Description
In the early 1950s David Clark, then a Senior Registrar at Maudsley Hospital, astonished his contemporaries by moving, at one bound, to the post of Medical Superintendent at Fulbourn Hospital, Cambridge. He was, in fact, unusually well qualified for this accelerated promotion on two counts. Firstly, he had had several years’ varied medical experience during the War, including active service with the Parachute Regiment during the final battles on German soil, and a parachute descent in mid-Sumatra in order to extricate Dutch citizens from a Japanese internment camp; and, secondly, before going to Maudsley Hospital he had served an apprenticeship in hospital psychiatry under Sir David Henderson at the Royal Edinburgh Hospital. The surprising thing about his appointment was not his youthfulness—after all, Henry Maudsley was appointed Superintendent of Cheadle Royal Hospital at the age of twenty-three—but his choice of this particular career, at a time when mental hospitals were held in low esteem, and the very existence of the post of Medical Superintendent was being challenged.

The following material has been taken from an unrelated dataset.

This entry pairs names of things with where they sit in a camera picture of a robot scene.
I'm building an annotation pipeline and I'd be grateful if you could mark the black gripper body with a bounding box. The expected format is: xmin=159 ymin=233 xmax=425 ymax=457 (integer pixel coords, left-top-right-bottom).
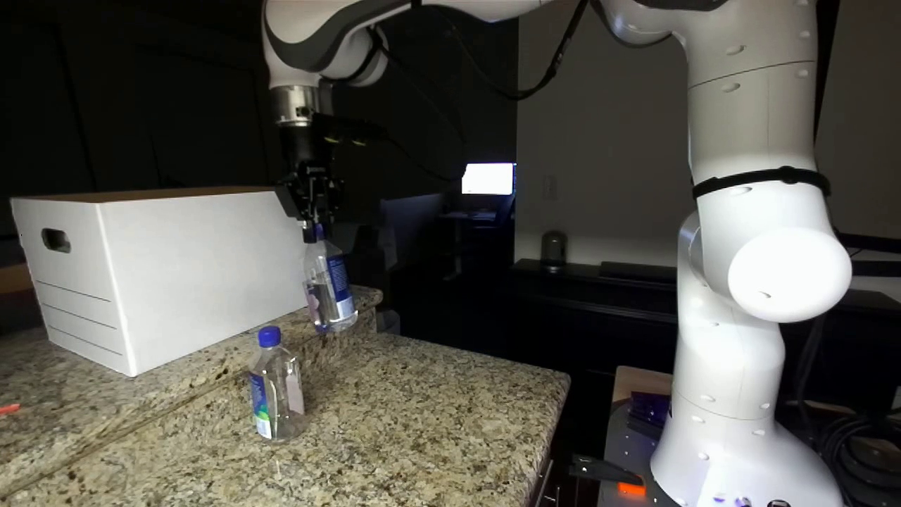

Dr Clark has never been one to be deterred by a challenging prospect; but he had very positive reasons for electing this particular field of action. Already, as a trainee psychiatrist, he had been intrigued by the possibility of putting to practical use some of the new insights emerging from the study of social interactions—both on the small scale of individual and group psychotherapy, and on the larger scale of community organization and ‘man-management’. He had read eagerly the earliest sociological studies of mental hospitals, and of the ‘micro-societies’ of single psychiatric wards; and he was an admiring, though not uncritical, frequenter of Maxwell Jones’s ‘therapeutic community’ at what came to be known as the Henderson Hospital.